Abstract
Non-invasive tracking the on-shore occurrence of the atypically pigmented animals and determination of land residency duration of leucistic seals would help us find out more about the rotation of the migrating population. During seven austral summer seasons (2011–2018), by counting the animals every 10 days at the Cape Lions Rump shore, King George Island, South Shetlands, in the Antarctic Specially Protected Area No. 151 and the adjacent ice-free land (31.52 km2) we registered fourteen leucistic individuals per a total of 43,919 animals. Moreover, daily monitoring of local fauna resulted in further 33 leucistic animals (together 47, in all seasons). Whilst the results of 10-day censuses of the total population were similar inter-seasonally, a tendency for increased occurrence of leucistic individuals in successive seasons was revealed. Generally, the number of animals increased significantly as season progressed. Since leucistic individuals stayed on-shore for 1–2 days usually, it can be hypothesised that the observation of migrating Antarctic fur seals every 3 days does not involve the same individuals.

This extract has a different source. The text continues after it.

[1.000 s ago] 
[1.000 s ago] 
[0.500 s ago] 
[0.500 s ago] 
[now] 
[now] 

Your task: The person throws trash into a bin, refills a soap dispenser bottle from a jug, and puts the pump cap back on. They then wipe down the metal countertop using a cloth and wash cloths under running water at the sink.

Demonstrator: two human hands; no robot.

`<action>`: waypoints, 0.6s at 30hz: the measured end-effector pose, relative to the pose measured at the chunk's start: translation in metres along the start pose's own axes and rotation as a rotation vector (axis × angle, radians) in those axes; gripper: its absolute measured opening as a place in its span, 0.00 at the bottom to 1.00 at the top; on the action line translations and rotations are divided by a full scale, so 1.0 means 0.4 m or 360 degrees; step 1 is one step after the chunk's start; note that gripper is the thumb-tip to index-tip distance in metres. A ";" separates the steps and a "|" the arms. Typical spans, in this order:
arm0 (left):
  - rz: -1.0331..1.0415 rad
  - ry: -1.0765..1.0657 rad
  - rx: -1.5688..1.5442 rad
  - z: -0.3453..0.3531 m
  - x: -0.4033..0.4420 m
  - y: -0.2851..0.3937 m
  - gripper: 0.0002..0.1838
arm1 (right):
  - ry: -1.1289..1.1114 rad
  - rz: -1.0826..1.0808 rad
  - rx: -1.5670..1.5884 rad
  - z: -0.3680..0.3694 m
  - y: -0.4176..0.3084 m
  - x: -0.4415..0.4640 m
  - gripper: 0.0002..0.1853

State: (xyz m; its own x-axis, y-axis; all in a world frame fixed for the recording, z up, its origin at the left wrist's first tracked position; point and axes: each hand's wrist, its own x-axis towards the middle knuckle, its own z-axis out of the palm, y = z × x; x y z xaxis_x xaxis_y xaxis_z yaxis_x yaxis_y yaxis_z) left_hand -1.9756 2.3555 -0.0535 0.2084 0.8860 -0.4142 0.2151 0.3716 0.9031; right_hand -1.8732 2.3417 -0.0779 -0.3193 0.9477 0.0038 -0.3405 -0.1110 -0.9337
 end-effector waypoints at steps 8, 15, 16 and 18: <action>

Also, additional every 5-day censuses taken in one season in ASPA 151 resulted in a higher seasonal number of animals, which proves that more frequent counts help us estimate population abundance more efficiently. Thus, every 5-day counts are proposed as a feasible and justified method of population monitoring.
Introduction
At the turn of the Nineteenth and Twentieth Centuries, due to intensive commercial sealing the population of Antarctic fur seal Arctocephalus gazella (Peters 1875) in South Georgia and South Shetlands was brought to the brink of extinction (Weddell 1825; Bonner 1968). The current number of Antarctic fur seal population was estimated at 4.5–6.2 million individuals (Hofmeyr 2016), with 97% of individuals observed in South Georgia (Hoffman et al. 2018). In the South Shetlands, only Livingston Island and Elephant Island are locations of established breeding colonies of Antarctic fur seals (Bengtson et al. 1990; Reid et al. 2006), whilst on King George Island non-breeding males haul out during the moulting season (Sierakowski 1991; Salwicka and Rakusa-Suszczewski 2002; Korczak-Abshire et al. 2019). Although, Jabłoński et al. (1987) and Bengtson et al. (1990) reported a breeding site at Stigant Point, King George Island in seasons 1980/1981 and 1986/1987.
Nonetheless, the behaviour of Antarctic fur seals in the natural environment is not fully explored. When studying individual behaviour, it is important to know whether the subjects observed are the same or different animals. However, especially in the migratory periods, the individual non-invasive identification of morphologically similar animals living in colonies creates accuracy problems for the observers (Udevitz et al. 2005). Then, on successive days, observation may involve the same or different newly coming animals. Determination of the duration of land residency of not typically pigmented animals would help us approximate the rotation of migrating Antarctic fur seals. This would be also important when deciding about the statistics used (single vs. repeatable measures) in all kinds of species-related studies. Since leucistic individuals with light skin and dark eyes ("honey-blond", creamy white or yellow, Fig. 1) have been noted in this species (e.g. Acevedo et al. 2009; Romero and Tirira 2017), their on-shore occurrence and duration of land residency could be used as a preliminary indicator of the migratory population rotation. Moreover, given scarce documentation of population dynamics in recent years, approximation of the number of animals in this region seems justified. Also, the preliminary assessment of the feasibility of more frequent counts could be helpful in more accurate population dynamics.
Leucistic individuals of Antarctic fur seal (Arctocephalus gazella) are easy to find in the crowd of fur seals from a distance. A group of animals at Cape Lions Rump, King George Island, South Shetlands, the Antarctic. Photo: A. Grebieniow
Thus, the aim of this study was threefold, i.e. to (1) estimate the Antarctic fur seals occurrence at Cape Lions Rump shore, King George Island, the South Shetlands in seven austral summer seasons (2011–2018) with special reference to leucistic animals, (2) determine land residency of leucistic seals as reference individuals in the preliminary assessment of population rotation and to (3) test whether more frequent counts of population are feasible and justified. We believe that our data will broaden the present knowledge about leucistic Antarctic fur seals’ temporal stay on King George Island.
Materials and methods
Since only a visual inspection was carried out, no experimentation was performed in accordance with European directive 2010/63/EU and Polish laws related to ethics of animal experimentation.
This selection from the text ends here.